• Aim of the exercise
Return all lines in the data where the string "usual" can be found.

• Data block
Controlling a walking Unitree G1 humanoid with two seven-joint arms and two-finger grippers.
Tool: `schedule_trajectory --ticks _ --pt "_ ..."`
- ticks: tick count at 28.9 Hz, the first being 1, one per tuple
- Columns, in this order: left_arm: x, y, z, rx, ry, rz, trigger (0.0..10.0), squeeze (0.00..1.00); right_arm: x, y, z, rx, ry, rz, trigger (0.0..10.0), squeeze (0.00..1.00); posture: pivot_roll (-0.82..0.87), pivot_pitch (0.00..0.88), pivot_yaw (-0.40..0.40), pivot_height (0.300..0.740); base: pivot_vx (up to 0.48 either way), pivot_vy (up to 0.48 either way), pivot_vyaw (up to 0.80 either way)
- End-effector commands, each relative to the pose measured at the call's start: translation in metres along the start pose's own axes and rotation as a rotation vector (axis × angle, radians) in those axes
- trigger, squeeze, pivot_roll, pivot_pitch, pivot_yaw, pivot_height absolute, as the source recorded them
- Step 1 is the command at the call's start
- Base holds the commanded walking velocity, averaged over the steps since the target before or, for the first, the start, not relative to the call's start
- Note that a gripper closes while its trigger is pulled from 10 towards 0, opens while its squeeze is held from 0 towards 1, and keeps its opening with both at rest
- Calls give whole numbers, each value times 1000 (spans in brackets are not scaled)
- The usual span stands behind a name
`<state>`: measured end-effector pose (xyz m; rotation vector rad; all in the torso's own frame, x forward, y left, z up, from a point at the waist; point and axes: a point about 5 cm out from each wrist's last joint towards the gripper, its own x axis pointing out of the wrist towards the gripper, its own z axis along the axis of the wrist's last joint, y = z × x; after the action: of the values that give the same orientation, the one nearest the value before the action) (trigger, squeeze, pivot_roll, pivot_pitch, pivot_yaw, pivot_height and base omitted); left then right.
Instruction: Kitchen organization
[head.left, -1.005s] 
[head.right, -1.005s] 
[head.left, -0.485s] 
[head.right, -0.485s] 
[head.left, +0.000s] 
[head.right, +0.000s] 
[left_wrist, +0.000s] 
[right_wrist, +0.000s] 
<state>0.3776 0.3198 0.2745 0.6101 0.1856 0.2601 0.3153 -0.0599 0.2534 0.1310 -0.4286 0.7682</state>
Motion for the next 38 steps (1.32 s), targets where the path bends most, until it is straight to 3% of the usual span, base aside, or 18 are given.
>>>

• Output
- The usual span stands behind a name
Motion for the next 38 steps (1.32 s), targets where the path bends most, until it is straight to 3% of the usual span, base aside, or 18 are given.

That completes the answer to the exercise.